Insider Brief
- Eric Schmidt’s acquisition of Relativity Space signals plans to deploy AI data centers in orbit, addressing the growing energy and cooling demands of artificial intelligence workloads.
- Space-based data centers could leverage solar power and the vacuum of space for heat dissipation, offering a sustainable alternative to terrestrial infrastructure.
- With Relativity’s heavy-lift Terran R rocket in development, Schmidt is positioning for launch control in a market with few viable options for large-scale orbital deployment.
- Image: Relativity Space
Former Google CEO Eric Schmidt appears to be laying the groundwork for an ambitious new frontier in artificial intelligence, one that extends beyond Earth’s surface, according to media reports. Less than two months after acquiring Relativity Space, Schmidt’s broader aim is coming into focus: building the capacity to launch AI-focused data centers into orbit.
While Schmidt has made few public statements about his purchase, his testimony before the U.S. House Committee on Energy and Commerce in April offers a revealing window into his thinking. As reported by Ars Technica, Schmidt spoke about the rapidly escalating energy demands of AI systems and the looming strain they are expected to place on national power infrastructure. He noted that average energy consumption growth has been minimal — roughly 0.5 percent annually over the past decade — yet demand from AI could require tens of gigawatts of new capacity in just the next few years.
AI models, particularly large language models, require enormous amounts of computational power. A single query to ChatGPT, for example, can use up to 10 times more energy than a standard web search. With expectations that AI-related data centers will demand an additional 29 gigawatts of electricity by 2027 and another 67 gigawatts by 2030, the U.S. power grid may not be ready.

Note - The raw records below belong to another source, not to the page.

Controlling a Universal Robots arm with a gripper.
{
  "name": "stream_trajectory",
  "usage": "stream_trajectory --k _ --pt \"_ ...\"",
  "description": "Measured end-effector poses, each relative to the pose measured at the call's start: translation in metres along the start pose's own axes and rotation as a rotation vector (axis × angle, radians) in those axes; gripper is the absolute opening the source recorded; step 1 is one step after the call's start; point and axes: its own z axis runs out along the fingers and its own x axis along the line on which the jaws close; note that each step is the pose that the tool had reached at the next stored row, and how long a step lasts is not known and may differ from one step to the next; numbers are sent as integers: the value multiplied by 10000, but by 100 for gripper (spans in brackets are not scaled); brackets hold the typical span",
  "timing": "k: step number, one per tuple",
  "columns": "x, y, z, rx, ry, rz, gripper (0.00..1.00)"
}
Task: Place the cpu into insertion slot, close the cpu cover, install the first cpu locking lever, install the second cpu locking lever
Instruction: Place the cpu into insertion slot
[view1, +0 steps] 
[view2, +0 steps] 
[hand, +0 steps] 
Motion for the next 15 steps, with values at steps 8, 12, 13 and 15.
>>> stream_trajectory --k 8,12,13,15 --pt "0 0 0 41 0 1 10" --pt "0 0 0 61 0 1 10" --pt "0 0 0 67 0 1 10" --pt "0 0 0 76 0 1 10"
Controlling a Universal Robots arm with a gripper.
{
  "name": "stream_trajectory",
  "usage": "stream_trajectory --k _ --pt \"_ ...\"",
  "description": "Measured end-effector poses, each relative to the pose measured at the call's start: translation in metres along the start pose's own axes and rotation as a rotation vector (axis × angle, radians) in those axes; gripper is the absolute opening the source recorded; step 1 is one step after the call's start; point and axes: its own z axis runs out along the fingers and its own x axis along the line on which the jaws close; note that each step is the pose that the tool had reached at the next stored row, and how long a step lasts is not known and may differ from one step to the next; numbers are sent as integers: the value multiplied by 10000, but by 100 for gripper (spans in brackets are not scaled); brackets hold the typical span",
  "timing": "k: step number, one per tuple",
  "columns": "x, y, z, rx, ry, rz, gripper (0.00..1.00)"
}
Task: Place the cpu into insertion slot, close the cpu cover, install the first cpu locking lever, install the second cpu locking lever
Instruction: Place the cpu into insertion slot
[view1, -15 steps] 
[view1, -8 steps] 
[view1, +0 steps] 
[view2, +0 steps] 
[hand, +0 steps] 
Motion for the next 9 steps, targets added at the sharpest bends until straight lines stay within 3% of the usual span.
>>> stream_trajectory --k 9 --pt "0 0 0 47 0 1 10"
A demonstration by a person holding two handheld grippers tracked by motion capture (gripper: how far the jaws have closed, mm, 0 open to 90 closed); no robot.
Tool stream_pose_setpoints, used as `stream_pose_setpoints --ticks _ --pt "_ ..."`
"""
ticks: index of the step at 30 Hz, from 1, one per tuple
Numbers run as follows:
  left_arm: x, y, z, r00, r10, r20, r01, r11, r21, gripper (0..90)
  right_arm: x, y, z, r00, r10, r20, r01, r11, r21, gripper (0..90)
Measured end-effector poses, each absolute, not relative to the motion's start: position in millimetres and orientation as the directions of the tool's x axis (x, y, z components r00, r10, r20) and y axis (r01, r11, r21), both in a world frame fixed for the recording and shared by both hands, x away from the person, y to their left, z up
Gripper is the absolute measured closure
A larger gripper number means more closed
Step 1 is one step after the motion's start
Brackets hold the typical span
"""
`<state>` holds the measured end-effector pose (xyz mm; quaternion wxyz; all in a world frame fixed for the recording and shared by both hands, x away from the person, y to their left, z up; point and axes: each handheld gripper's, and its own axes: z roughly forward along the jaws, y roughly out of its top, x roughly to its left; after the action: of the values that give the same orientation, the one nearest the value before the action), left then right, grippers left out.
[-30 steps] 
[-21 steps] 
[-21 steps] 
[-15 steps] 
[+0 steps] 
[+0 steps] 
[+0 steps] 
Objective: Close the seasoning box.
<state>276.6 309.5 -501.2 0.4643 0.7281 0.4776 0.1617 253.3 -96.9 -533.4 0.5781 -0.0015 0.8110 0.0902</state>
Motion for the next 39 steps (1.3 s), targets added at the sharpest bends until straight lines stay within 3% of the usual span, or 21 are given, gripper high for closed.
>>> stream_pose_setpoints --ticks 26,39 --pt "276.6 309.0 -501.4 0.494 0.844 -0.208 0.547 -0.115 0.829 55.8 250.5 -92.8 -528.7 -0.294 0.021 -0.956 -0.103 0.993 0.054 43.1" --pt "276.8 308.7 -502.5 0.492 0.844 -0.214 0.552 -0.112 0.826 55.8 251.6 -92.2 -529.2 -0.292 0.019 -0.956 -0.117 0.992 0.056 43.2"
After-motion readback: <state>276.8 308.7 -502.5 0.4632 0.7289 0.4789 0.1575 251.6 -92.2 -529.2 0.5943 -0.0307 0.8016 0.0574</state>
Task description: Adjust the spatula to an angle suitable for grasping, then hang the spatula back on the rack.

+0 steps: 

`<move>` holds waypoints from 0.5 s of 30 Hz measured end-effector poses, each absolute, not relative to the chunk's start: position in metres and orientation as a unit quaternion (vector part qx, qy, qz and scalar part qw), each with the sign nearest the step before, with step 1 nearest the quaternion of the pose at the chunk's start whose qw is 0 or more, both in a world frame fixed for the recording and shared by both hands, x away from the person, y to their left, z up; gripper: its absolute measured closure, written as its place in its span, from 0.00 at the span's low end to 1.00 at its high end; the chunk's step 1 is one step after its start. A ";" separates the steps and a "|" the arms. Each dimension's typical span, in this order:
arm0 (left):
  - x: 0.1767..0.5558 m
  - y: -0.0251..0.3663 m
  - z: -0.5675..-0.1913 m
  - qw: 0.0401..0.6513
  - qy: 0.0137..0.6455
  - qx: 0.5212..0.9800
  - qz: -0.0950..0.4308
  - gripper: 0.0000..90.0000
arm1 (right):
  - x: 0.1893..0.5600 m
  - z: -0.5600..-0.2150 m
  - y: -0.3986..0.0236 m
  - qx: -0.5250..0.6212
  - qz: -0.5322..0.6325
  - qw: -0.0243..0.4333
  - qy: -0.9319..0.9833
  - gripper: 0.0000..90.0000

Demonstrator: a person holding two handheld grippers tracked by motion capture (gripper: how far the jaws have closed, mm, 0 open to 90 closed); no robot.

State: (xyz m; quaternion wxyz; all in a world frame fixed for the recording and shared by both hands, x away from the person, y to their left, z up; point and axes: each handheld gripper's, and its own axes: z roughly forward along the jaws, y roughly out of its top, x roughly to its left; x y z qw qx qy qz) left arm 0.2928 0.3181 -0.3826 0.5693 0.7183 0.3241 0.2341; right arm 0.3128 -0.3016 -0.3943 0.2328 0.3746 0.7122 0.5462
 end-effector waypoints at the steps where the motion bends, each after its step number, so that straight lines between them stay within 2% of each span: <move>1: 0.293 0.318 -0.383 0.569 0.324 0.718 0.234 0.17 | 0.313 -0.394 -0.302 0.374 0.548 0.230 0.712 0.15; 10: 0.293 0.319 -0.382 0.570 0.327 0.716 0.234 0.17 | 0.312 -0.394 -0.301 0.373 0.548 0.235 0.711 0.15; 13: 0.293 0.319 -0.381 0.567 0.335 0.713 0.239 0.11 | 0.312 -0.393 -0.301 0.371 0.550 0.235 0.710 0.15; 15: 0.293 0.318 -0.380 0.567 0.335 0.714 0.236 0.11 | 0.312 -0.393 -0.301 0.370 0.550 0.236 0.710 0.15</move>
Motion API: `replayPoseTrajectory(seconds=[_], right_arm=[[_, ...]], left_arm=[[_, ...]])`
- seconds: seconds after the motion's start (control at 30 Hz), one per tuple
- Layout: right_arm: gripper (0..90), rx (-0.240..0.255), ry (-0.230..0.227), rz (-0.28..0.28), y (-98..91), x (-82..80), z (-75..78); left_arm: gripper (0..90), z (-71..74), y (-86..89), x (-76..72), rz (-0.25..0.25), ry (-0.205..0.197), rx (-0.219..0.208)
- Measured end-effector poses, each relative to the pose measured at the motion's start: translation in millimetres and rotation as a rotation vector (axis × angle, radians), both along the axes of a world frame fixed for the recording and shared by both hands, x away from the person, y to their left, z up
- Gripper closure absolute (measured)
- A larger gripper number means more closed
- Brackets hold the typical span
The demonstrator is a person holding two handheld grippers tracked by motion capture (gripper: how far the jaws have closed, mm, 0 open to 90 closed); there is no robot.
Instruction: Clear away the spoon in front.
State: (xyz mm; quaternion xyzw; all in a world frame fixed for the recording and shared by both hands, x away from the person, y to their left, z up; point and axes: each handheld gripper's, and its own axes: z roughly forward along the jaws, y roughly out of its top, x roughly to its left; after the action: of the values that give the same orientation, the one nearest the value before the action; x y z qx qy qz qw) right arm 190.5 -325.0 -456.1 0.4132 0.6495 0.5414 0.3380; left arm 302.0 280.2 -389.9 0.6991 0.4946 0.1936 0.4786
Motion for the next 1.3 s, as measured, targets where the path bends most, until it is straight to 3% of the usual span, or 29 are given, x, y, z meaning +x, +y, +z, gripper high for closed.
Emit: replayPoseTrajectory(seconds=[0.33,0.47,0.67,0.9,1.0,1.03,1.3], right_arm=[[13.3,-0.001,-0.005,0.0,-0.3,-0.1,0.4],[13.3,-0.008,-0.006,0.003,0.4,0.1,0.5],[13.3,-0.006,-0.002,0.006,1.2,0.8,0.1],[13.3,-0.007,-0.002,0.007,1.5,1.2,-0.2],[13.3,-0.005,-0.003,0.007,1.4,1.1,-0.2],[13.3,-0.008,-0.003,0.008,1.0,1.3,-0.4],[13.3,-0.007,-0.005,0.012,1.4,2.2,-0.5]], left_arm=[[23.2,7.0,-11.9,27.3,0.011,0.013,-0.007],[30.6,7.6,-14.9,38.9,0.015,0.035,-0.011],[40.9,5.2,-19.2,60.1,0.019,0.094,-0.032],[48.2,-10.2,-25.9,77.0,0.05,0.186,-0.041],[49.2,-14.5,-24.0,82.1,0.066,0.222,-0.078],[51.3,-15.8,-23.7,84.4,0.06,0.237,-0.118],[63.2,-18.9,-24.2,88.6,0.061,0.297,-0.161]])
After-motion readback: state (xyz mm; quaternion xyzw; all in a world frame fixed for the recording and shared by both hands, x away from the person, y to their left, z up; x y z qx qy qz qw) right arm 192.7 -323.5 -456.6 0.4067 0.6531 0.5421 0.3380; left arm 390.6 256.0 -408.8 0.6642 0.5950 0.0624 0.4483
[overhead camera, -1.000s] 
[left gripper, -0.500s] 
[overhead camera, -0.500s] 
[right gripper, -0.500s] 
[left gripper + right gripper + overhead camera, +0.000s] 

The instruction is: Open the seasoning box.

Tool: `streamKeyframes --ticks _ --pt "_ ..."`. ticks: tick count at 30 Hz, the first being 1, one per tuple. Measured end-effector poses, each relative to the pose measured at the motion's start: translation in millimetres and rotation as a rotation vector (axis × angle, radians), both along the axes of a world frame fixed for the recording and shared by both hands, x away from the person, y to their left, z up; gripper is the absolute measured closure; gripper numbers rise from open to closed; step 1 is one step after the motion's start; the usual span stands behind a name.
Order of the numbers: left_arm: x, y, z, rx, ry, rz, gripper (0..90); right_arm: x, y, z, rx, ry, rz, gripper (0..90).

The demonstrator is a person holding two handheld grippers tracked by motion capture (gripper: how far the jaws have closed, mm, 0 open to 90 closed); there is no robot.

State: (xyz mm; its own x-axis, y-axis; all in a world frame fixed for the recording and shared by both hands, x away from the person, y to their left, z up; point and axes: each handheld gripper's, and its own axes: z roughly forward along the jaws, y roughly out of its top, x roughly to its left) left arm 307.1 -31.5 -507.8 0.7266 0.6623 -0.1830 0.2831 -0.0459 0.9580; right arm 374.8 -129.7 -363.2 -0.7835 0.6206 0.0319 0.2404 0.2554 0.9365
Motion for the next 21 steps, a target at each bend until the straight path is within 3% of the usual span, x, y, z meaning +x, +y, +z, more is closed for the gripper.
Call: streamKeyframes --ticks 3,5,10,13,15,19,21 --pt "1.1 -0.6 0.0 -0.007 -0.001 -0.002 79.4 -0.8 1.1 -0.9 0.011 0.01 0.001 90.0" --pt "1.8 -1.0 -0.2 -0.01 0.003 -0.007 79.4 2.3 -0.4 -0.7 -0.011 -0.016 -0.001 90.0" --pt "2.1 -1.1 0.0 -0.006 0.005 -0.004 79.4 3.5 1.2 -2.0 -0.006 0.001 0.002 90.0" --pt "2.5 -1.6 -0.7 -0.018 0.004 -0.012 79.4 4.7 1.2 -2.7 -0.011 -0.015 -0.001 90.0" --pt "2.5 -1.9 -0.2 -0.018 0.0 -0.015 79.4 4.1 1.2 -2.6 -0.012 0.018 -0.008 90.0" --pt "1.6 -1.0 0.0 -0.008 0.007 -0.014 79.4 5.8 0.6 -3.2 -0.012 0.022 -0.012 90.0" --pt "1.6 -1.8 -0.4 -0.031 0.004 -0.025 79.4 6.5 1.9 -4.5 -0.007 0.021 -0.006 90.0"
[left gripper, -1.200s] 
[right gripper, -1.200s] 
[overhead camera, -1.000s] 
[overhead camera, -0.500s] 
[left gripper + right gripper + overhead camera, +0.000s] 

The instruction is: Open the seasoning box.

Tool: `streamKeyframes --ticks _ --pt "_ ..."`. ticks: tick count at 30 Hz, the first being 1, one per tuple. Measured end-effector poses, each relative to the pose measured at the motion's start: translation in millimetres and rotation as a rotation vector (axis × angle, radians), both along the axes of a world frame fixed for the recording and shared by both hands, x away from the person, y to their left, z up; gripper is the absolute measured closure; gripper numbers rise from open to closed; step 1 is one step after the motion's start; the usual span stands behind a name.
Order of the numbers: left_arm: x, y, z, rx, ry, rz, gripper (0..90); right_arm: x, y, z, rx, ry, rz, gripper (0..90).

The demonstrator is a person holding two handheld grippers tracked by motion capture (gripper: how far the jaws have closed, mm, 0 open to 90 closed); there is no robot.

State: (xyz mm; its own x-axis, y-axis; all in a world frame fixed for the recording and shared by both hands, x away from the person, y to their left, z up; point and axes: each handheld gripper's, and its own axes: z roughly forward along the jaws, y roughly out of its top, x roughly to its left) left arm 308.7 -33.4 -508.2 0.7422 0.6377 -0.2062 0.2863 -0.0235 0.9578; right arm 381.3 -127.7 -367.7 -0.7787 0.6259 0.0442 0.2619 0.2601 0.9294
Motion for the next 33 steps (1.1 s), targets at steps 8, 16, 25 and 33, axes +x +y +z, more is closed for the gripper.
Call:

With both electricity and water usage expected to surge to unsustainable levels, Schmidt appears to be exploring an alternative: relocating energy-hungry computing operations to space. In theory, orbiting data centers powered by solar energy could bypass terrestrial constraints. In space, systems could more easily radiate excess heat, and solar panels could generate continuous power in sun-synchronous orbits.
The plan seems like a bit of a stretch, but, following his congressional testimony, Schmidt responded affirmatively to speculation on social media that his acquisition of Relativity was connected to these plans.
Eric Berger is the senior space editor at Ars Technica, writes: “‘This probably helps explain why Schmidt bought Relativity Space,’ I commented on the social media site X after Schmidt’s remarks. A day later, Schmidt replied with a single word, ‘Yes.'”
Relativity Space, while still pre-launch for its flagship Terran R rocket, is a logical fit for such a strategy, according to Ars Technica. The company is one of the few independent U.S. launch providers developing a heavy-lift rocket. Its planned Terran R vehicle is projected to carry up to 33.5 metric tons to low-Earth orbit in expendable mode, or 23.5 tons with a reusable first stage. That capacity surpasses even a fully upgraded Vulcan Centaur from United Launch Alliance and rivals some configurations of SpaceX’s Falcon Heavy.
Other options for private launch at this scale are limited. SpaceX and Blue Origin are tightly held by billionaires Elon Musk and Jeff Bezos, respectively. ULA’s Vulcan is costly and already committed to existing customers. Rocket Lab’s Neutron may not meet the necessary payload specifications. Relativity, then, offers a rare opportunity for Schmidt to control launch infrastructure at the scale his vision may require.
As Ars Technica has previously reported, there have been a few setbacks. Relativity’s approach has suffered from engineering issues and is the subject of strategic questions. However, such issues may be solvable with deeper investment — and Schmidt, while less wealthy than Musk or Bezos, is reportedly courting co-investors to inject fresh capital into the company, Ars Technica reports.
Beyond launch logistics, Schmidt’s vision still faces several hurdles. Constructing and operating data centers in orbit would require new solutions in thermal regulation, reliability, and satellite servicing. There are also legal and orbital traffic challenges, given the already congested nature of low-Earth orbit. Whether solar arrays in space can produce the constant power needed—or whether large-scale orbital computing even makes financial sense — is still open for debate.